## Work instruction
Would you restate each line of the data below word for word, without its pictures?

## Given data
┏━━

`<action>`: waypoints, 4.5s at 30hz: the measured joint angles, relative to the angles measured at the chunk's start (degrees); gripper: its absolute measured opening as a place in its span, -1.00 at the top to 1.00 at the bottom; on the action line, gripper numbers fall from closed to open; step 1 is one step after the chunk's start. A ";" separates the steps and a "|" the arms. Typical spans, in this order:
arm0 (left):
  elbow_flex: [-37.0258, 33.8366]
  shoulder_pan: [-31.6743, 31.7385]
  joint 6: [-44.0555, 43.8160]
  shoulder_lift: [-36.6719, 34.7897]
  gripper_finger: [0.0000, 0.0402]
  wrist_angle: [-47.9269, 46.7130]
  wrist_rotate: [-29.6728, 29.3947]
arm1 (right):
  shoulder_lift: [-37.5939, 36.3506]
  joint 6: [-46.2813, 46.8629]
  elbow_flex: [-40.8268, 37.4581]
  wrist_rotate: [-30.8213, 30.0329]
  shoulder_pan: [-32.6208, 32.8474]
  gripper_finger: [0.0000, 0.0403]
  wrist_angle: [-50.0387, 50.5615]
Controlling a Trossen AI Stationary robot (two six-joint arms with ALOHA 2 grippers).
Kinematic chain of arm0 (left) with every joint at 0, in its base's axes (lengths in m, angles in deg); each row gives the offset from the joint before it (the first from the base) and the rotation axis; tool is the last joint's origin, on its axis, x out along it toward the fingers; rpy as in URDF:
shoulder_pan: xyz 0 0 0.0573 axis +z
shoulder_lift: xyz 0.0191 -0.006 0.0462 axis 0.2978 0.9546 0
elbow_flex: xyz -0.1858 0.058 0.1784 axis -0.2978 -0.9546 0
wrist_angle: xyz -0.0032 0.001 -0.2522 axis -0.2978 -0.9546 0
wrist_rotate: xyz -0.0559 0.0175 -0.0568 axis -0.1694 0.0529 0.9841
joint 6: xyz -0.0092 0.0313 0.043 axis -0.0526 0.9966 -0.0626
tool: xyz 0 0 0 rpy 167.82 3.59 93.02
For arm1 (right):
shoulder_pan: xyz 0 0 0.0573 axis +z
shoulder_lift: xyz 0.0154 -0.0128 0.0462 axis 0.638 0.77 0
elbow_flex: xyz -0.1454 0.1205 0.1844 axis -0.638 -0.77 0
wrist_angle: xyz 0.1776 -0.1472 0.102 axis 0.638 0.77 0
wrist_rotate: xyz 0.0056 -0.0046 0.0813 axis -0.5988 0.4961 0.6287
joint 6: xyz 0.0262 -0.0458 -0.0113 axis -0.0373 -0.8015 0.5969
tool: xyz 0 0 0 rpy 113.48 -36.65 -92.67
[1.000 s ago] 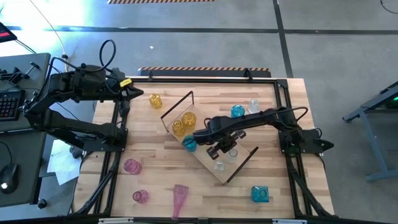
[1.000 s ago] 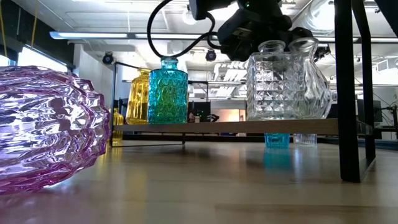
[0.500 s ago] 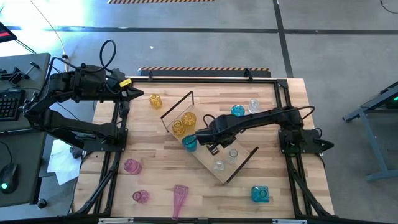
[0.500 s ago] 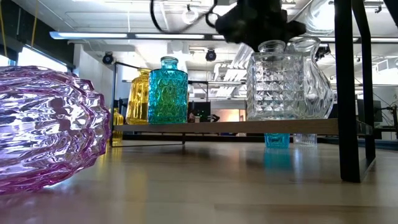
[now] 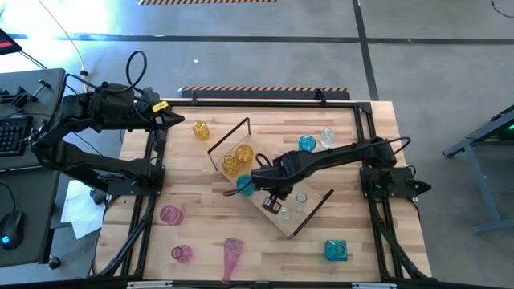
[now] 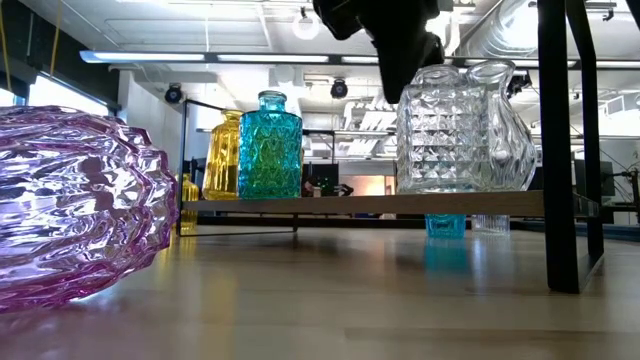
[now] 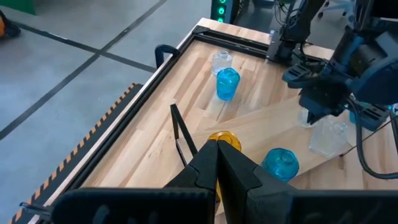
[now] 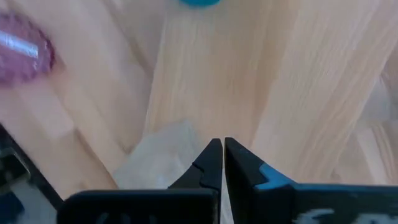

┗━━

## Answer
`<action>`: waypoints, 4.5s at 30hz: the measured joint angles, relative to the angles measured at the chunk's start (degrees); gripper: its absolute measured opening as a place in its span, -1.00 at the top to 1.00 at the bottom; on the action line, gripper numbers fall from closed to open; step 1 is one step after the chunk's start. A ";" separates the steps and a "|" the arms. Typical spans, in this order:
arm0 (left):
  elbow_flex: [-37.0258, 33.8366]
  shoulder_pan: [-31.6743, 31.7385]
  joint 6: [-44.0555, 43.8160]
  shoulder_lift: [-36.6719, 34.7897]
  gripper_finger: [0.0000, 0.0402]
  wrist_angle: [-47.9269, 46.7130]
  wrist_rotate: [-29.6728, 29.3947]
arm1 (right):
  shoulder_lift: [-37.5939, 36.3506]
  joint 6: [-46.2813, 46.8629]
  elbow_flex: [-40.8268, 37.4581]
  wrist_rotate: [-30.8213, 30.0329]
  shoulder_pan: [-32.6208, 32.8474]
  gripper_finger: [0.0000, 0.0403]
  wrist_angle: [-50.0387, 50.5615]
Controlling a Trossen AI Stationary robot (two six-joint arms with ALOHA 2 grippers).
Kinematic chain of arm0 (left) with every joint at 0, in its base's axes (lengths in m, angles in deg); each row gives the offset from the joint before it (the first from the base) and the rotation axis; tool is the last joint's origin, on its axis, x out along it toward the fingers; rpy as in URDF:
shoulder_pan: xyz 0 0 0.0573 axis +z
shoulder_lift: xyz 0.0191 -0.006 0.0462 axis 0.2978 0.9546 0
elbow_flex: xyz -0.1858 0.058 0.1784 axis -0.2978 -0.9546 0
wrist_angle: xyz -0.0032 0.001 -0.2522 axis -0.2978 -0.9546 0
wrist_rotate: xyz -0.0559 0.0175 -0.0568 axis -0.1694 0.0529 0.9841
joint 6: xyz -0.0092 0.0313 0.043 axis -0.0526 0.9966 -0.0626
tool: xyz 0 0 0 rpy 167.82 3.59 93.02
For arm1 (right):
shoulder_pan: xyz 0 0 0.0573 axis +z
shoulder_lift: xyz 0.0154 -0.0128 0.0462 axis 0.638 0.77 0
elbow_flex: xyz -0.1454 0.1205 0.1844 axis -0.638 -0.77 0
wrist_angle: xyz 0.1776 -0.1472 0.102 axis 0.638 0.77 0
wrist_rotate: xyz 0.0056 -0.0046 0.0813 axis -0.5988 0.4961 0.6287
joint 6: xyz 0.0262 -0.0458 -0.0113 axis -0.0373 -0.8015 0.5969
tool: xyz 0 0 0 rpy 113.48 -36.65 -92.67
[1.000 s ago] 
[1.000 s ago] 
[0.500 s ago] 
[0.500 s ago] 
[now] 
[now] 
[now] 
[now] 

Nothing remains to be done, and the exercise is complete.